» EXERCISE GOAL
Please return only the lines from the one holding "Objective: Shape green" through the one holding "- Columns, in", exactly as they appear in the records below, both ends included.

(Data records)
==*==

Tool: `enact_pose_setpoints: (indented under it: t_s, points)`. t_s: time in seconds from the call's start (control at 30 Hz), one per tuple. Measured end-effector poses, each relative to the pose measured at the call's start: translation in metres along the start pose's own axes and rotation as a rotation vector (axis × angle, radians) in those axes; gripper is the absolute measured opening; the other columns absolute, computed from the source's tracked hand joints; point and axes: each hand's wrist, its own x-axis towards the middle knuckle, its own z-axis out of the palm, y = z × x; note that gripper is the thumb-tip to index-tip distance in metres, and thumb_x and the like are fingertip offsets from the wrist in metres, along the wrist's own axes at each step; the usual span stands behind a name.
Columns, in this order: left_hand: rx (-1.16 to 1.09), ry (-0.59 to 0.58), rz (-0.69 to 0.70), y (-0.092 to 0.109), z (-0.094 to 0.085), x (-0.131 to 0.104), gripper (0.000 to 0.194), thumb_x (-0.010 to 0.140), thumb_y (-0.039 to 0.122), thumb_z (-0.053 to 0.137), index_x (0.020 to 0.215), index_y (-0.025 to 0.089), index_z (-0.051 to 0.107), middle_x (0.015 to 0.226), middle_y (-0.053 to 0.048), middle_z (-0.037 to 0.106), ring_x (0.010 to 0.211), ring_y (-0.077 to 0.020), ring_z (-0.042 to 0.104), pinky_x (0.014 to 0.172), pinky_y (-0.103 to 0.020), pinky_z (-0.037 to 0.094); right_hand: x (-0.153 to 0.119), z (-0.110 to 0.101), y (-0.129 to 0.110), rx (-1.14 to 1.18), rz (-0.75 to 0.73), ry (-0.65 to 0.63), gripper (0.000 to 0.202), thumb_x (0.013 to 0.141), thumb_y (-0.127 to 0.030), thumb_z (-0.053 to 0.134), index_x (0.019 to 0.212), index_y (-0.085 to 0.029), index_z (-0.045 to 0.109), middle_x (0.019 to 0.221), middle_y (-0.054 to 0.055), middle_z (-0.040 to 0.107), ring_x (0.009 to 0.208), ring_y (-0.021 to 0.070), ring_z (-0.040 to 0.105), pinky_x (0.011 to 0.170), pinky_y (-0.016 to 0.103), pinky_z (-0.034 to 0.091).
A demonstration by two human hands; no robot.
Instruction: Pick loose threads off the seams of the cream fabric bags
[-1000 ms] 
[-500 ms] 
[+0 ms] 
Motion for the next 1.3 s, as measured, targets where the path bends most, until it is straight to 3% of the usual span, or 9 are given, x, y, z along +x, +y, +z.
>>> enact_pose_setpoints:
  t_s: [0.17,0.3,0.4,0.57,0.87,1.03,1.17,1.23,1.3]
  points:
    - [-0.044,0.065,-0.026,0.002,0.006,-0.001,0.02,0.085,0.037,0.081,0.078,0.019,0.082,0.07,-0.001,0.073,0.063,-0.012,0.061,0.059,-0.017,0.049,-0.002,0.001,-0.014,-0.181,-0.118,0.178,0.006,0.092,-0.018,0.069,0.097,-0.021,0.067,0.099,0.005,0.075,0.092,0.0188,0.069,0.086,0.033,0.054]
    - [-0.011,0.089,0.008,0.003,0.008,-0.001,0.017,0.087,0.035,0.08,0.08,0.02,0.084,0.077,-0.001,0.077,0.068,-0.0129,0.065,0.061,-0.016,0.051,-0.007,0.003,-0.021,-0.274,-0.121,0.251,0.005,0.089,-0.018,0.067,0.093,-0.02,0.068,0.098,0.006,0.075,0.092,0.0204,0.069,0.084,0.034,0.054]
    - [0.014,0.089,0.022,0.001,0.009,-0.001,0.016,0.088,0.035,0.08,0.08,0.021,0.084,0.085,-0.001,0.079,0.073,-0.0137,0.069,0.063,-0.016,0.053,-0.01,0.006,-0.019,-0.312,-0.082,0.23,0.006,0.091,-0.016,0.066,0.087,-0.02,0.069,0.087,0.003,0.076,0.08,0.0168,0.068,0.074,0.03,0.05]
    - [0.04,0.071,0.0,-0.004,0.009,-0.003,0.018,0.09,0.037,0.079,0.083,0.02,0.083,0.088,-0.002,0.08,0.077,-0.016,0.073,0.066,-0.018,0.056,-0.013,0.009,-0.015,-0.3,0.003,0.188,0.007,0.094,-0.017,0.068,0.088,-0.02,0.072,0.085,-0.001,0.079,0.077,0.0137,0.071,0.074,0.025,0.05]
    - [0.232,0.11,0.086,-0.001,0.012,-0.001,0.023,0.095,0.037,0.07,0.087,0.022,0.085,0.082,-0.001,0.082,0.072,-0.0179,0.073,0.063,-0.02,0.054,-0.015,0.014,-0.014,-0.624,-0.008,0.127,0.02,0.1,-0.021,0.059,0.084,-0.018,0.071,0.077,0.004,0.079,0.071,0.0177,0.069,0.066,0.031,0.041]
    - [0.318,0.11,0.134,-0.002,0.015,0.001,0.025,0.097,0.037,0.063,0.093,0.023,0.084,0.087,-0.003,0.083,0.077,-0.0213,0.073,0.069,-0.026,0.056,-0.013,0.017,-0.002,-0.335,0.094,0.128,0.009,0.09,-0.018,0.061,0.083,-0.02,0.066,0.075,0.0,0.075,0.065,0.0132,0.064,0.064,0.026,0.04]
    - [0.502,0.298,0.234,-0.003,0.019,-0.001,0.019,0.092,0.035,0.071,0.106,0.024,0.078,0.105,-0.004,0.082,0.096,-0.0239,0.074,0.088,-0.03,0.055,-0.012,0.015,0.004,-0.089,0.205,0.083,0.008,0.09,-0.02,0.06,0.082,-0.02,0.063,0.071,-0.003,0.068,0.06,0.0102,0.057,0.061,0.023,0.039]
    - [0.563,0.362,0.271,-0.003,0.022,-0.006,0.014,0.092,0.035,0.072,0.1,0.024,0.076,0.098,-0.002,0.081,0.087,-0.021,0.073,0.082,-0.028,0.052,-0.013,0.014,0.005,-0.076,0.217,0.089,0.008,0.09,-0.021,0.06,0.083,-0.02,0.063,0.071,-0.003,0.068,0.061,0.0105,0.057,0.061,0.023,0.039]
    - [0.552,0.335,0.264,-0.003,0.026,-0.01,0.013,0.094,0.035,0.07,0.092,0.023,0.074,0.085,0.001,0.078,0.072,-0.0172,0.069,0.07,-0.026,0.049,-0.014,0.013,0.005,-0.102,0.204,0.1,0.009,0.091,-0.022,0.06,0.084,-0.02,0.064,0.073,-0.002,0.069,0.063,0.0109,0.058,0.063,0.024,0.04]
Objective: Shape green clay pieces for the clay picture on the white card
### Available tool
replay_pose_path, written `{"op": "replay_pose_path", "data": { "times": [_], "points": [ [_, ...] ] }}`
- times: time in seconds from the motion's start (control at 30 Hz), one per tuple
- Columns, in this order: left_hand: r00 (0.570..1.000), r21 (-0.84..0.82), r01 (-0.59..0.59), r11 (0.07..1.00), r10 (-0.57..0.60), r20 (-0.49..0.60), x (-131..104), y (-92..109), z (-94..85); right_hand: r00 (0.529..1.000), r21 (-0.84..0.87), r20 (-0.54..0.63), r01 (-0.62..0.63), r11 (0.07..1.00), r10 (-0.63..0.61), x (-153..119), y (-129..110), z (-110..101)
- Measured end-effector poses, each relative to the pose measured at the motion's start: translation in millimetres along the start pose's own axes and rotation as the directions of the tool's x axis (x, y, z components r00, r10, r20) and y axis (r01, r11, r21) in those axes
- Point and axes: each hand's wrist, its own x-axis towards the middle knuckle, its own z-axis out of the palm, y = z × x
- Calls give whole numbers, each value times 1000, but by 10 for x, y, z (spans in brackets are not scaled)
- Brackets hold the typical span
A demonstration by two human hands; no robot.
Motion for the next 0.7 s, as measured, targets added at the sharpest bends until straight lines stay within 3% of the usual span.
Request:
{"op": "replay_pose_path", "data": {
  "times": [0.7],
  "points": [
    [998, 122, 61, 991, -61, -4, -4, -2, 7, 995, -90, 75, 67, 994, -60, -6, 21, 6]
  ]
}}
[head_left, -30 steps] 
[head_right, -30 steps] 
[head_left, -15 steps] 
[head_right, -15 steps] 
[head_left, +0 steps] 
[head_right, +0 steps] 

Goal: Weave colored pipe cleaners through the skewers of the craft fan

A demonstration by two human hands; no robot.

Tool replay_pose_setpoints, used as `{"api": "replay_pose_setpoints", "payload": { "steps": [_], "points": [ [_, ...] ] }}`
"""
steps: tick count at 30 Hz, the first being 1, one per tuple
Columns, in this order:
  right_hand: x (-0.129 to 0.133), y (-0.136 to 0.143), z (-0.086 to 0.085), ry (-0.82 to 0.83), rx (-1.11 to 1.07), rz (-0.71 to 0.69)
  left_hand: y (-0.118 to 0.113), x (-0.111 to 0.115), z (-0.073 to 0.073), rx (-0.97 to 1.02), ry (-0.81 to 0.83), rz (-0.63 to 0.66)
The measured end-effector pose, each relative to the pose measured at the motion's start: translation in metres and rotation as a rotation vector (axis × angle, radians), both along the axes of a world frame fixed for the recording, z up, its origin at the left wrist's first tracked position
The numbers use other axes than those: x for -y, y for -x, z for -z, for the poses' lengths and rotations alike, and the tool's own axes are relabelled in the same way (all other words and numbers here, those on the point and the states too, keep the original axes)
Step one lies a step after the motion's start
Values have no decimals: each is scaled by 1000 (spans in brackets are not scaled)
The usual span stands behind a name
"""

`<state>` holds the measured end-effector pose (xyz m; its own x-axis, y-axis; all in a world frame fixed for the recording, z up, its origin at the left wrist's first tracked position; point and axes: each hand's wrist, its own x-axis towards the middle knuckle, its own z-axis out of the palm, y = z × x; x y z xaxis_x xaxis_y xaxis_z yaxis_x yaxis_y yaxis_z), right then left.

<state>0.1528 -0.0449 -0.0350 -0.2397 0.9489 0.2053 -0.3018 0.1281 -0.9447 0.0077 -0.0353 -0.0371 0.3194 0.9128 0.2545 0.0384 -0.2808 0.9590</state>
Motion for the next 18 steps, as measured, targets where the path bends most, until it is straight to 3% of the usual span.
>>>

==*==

» TASK RESPONSE
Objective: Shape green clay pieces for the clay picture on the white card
### Available tool
replay_pose_path, written `{"op": "replay_pose_path", "data": { "times": [_], "points": [ [_, ...] ] }}`
- times: time in seconds from the motion's start (control at 30 Hz), one per tuple
- Columns, in this order: left_hand: r00 (0.570..1.000), r21 (-0.84..0.82), r01 (-0.59..0.59), r11 (0.07..1.00), r10 (-0.57..0.60), r20 (-0.49..0.60), x (-131..104), y (-92..109), z (-94..85); right_hand: r00 (0.529..1.000), r21 (-0.84..0.87), r20 (-0.54..0.63), r01 (-0.62..0.63), r11 (0.07..1.00), r10 (-0.63..0.61), x (-153..119), y (-129..110), z (-110..101)

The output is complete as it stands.